*YOUR INSTRUCTIONS:* Pictures appear among the records below and must be omitted. Repeat exactly the lines from the line with "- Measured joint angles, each" to the line with "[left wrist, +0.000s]", both included.

*SUPPLIED RECORDS:*

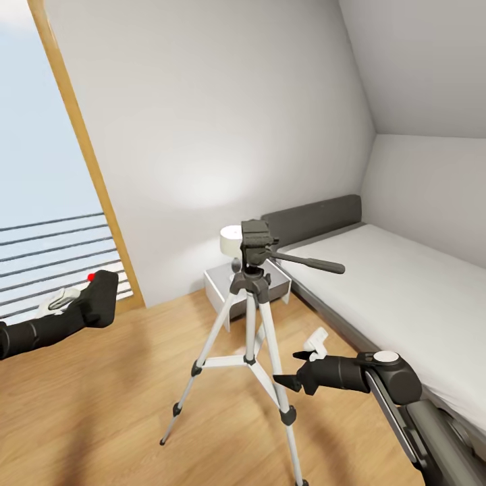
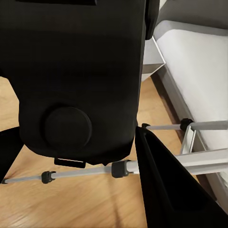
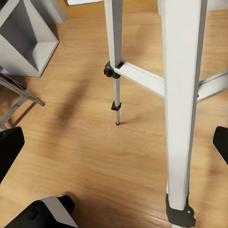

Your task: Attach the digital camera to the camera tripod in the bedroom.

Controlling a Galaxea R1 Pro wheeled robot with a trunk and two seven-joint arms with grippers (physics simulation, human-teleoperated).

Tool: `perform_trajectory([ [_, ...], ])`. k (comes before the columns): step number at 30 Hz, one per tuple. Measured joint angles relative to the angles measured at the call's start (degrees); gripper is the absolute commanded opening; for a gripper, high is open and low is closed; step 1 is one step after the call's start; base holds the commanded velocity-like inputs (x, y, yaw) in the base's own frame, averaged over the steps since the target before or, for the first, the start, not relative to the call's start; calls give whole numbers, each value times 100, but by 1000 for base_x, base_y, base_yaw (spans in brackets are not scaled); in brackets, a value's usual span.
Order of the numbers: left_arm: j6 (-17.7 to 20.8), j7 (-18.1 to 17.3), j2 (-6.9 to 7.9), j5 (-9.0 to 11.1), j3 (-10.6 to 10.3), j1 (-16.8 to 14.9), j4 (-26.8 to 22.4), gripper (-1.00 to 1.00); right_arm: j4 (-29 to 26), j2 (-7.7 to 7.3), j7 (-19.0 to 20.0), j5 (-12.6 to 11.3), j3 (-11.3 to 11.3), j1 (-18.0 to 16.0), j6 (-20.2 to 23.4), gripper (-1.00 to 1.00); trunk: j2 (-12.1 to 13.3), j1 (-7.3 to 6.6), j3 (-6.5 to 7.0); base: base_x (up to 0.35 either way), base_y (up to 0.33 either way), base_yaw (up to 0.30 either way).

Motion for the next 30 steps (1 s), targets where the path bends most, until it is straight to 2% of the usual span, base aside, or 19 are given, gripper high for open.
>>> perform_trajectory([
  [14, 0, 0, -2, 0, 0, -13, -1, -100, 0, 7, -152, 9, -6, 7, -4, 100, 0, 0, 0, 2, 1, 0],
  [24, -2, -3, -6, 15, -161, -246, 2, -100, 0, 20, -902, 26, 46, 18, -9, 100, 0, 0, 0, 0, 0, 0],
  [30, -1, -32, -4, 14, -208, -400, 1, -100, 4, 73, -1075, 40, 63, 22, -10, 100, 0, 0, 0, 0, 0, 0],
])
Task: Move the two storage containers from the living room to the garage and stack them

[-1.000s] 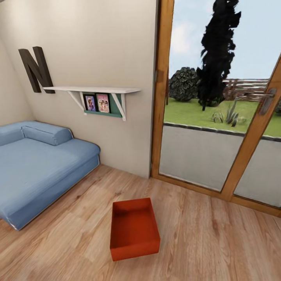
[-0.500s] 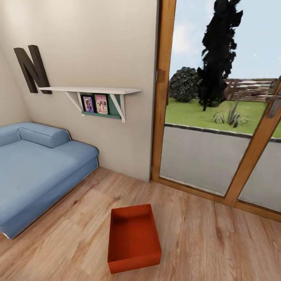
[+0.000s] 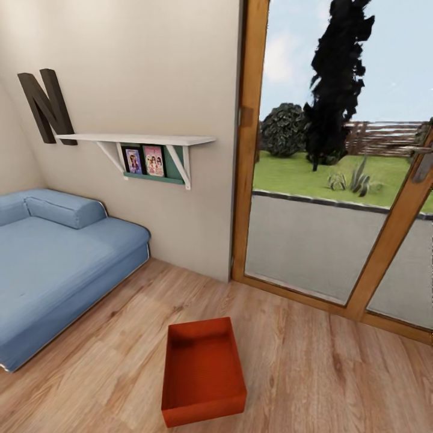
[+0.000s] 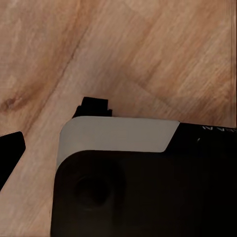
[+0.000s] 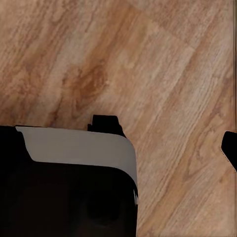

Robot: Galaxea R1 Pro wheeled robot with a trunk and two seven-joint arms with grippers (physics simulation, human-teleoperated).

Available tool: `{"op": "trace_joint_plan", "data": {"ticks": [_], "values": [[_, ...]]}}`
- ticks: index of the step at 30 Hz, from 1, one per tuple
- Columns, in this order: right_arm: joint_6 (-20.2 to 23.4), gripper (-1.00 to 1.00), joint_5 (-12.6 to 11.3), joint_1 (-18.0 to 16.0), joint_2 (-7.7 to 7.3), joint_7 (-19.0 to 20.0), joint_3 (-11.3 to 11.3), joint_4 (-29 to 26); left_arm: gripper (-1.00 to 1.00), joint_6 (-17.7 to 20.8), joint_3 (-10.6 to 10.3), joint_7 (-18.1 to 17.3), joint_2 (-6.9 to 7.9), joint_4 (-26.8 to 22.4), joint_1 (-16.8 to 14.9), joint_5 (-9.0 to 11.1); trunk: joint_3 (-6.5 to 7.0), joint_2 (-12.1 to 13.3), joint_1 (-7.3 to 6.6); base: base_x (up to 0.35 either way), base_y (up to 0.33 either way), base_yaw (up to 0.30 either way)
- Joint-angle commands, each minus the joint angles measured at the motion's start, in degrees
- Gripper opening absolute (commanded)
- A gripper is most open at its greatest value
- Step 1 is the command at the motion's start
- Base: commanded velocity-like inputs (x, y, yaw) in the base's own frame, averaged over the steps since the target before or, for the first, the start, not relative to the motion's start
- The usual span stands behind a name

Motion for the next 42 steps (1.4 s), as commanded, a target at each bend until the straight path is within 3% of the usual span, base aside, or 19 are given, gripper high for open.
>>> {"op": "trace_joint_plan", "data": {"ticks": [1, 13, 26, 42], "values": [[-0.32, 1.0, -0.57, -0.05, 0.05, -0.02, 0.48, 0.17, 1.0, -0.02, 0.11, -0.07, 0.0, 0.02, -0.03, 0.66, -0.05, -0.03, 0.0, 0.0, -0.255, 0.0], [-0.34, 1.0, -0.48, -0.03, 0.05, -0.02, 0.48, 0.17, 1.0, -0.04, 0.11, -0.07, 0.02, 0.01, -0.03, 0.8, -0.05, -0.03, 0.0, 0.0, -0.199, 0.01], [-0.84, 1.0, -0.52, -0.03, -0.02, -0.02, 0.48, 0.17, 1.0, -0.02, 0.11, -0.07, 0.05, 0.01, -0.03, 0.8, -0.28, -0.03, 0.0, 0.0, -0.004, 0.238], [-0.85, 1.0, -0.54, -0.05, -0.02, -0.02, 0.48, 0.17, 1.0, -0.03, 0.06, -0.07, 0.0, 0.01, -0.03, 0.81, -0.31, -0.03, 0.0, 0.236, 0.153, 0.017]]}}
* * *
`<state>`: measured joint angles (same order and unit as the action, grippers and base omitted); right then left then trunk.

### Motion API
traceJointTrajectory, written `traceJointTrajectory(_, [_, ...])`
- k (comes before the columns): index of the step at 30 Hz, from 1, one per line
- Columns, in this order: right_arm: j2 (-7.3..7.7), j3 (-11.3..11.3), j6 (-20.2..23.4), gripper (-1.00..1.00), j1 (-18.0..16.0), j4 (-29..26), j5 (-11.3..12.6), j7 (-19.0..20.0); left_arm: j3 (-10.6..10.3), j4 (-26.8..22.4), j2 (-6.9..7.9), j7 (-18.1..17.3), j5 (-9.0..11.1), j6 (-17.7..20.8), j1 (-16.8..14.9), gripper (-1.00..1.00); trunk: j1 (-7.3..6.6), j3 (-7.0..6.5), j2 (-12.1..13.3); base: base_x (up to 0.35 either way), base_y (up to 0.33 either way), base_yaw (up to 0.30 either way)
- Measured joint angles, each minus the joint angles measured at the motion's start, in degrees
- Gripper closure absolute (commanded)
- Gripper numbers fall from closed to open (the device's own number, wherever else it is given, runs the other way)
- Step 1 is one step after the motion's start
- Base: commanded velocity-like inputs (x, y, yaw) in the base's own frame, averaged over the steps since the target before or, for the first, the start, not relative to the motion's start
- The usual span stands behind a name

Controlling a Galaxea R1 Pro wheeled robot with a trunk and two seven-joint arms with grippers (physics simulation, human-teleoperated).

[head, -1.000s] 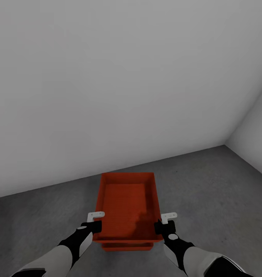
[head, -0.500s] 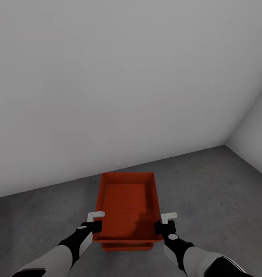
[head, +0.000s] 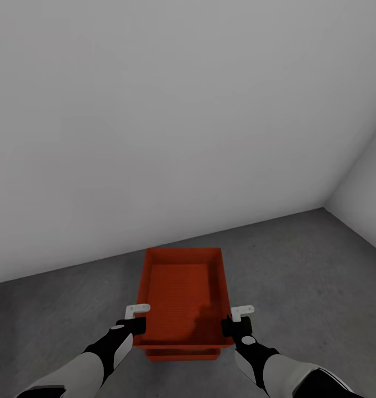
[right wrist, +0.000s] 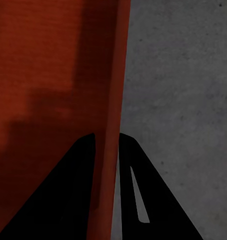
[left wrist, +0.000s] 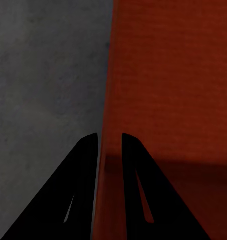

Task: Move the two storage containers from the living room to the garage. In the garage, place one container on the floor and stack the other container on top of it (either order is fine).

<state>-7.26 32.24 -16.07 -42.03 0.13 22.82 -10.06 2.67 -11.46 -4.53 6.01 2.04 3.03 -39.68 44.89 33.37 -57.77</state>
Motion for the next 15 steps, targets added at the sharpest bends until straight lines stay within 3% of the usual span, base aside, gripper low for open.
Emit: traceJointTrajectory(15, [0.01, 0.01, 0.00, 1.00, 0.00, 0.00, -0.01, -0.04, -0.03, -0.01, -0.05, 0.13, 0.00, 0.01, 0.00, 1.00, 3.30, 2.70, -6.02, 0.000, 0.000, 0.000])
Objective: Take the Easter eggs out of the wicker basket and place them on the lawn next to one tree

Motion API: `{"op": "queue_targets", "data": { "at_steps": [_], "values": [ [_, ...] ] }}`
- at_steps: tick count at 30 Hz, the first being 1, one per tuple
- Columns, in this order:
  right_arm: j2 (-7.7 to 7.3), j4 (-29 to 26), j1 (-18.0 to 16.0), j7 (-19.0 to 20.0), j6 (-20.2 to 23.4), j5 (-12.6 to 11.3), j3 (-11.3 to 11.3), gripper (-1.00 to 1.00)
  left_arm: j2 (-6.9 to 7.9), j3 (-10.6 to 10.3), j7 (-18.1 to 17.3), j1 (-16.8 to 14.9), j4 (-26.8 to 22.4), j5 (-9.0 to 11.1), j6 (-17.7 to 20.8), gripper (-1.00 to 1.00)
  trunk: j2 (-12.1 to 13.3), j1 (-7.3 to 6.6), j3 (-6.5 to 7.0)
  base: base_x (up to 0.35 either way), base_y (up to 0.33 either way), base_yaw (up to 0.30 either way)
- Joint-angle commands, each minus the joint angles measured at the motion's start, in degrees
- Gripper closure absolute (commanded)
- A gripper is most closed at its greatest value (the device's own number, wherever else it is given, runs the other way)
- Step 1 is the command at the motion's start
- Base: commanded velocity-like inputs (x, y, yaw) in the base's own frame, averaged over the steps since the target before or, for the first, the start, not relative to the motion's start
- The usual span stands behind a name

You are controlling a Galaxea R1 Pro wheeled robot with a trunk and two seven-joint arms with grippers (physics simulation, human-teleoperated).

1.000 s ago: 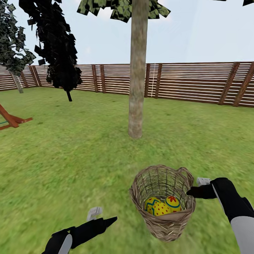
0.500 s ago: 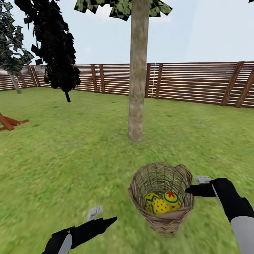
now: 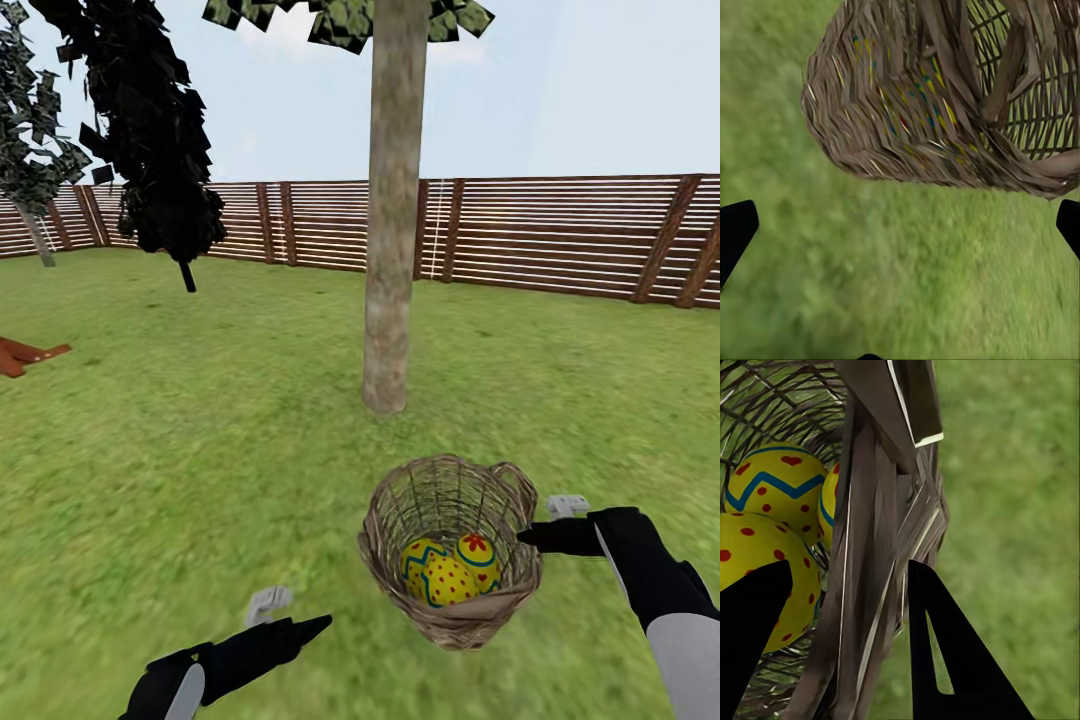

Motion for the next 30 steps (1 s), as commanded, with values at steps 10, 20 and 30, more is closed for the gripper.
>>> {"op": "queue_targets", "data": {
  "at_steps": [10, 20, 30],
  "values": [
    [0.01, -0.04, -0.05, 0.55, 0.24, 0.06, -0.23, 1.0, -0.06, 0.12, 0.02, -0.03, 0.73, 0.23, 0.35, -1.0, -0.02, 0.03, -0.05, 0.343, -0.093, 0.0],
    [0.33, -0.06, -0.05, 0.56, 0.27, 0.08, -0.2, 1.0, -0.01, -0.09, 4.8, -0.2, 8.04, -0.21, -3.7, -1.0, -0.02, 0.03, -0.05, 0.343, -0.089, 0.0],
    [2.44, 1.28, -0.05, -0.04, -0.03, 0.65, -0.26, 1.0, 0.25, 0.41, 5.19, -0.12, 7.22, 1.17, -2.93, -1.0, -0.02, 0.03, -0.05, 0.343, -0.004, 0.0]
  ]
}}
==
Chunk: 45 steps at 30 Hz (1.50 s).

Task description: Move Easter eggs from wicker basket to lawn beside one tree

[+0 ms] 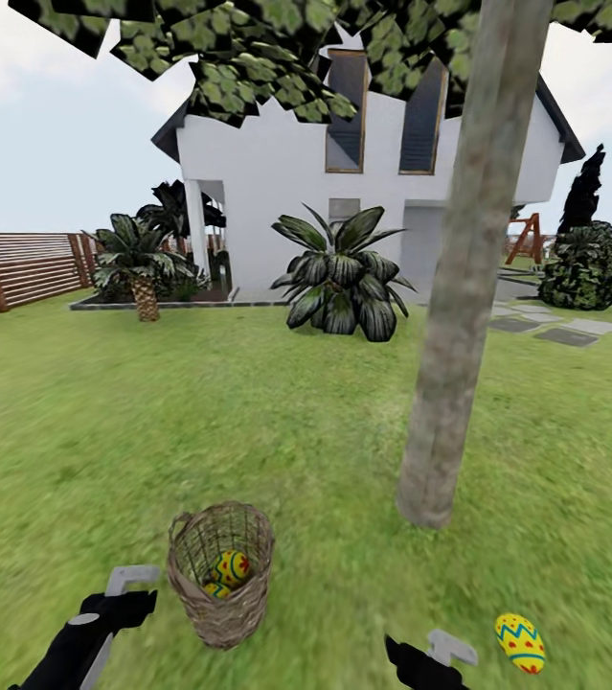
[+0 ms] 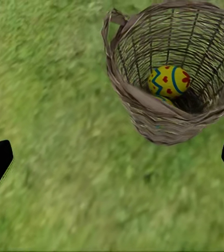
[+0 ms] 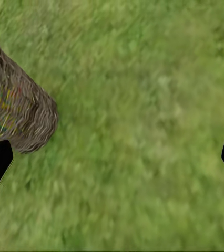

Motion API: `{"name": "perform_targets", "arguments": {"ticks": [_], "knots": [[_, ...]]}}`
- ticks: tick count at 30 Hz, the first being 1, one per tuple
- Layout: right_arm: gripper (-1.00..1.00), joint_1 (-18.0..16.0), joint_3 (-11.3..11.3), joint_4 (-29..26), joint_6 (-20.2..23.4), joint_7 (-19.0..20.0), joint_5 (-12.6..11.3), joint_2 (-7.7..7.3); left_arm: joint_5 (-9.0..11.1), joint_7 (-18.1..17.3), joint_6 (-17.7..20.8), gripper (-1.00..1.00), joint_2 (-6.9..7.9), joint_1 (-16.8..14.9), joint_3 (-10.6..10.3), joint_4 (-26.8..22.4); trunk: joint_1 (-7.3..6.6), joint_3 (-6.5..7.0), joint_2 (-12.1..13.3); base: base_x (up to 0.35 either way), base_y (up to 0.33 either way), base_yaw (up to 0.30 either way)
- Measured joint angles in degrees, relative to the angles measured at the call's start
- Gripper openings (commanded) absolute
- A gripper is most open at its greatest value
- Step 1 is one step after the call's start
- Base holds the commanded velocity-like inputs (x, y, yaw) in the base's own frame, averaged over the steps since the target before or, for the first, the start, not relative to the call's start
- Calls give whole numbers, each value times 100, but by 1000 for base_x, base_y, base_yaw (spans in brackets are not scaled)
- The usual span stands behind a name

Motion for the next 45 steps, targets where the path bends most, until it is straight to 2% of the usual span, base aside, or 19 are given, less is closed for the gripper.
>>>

*THE COMPLETED TASK:*
- Measured joint angles, each minus the joint angles measured at the motion's start, in degrees
- Gripper closure absolute (commanded)
- Gripper numbers fall from closed to open (the device's own number, wherever else it is given, runs the other way)
- Step 1 is one step after the motion's start
- Base: commanded velocity-like inputs (x, y, yaw) in the base's own frame, averaged over the steps since the target before or, for the first, the start, not relative to the motion's start
- The usual span stands behind a name

Controlling a Galaxea R1 Pro wheeled robot with a trunk and two seven-joint arms with grippers (physics simulation, human-teleoperated).

[head, -1.000s] 
[head, -0.500s] 
[head, +0.000s] 
[right wrist, +0.000s] 
[left wrist, +0.000s] 

The exercise requires no more work.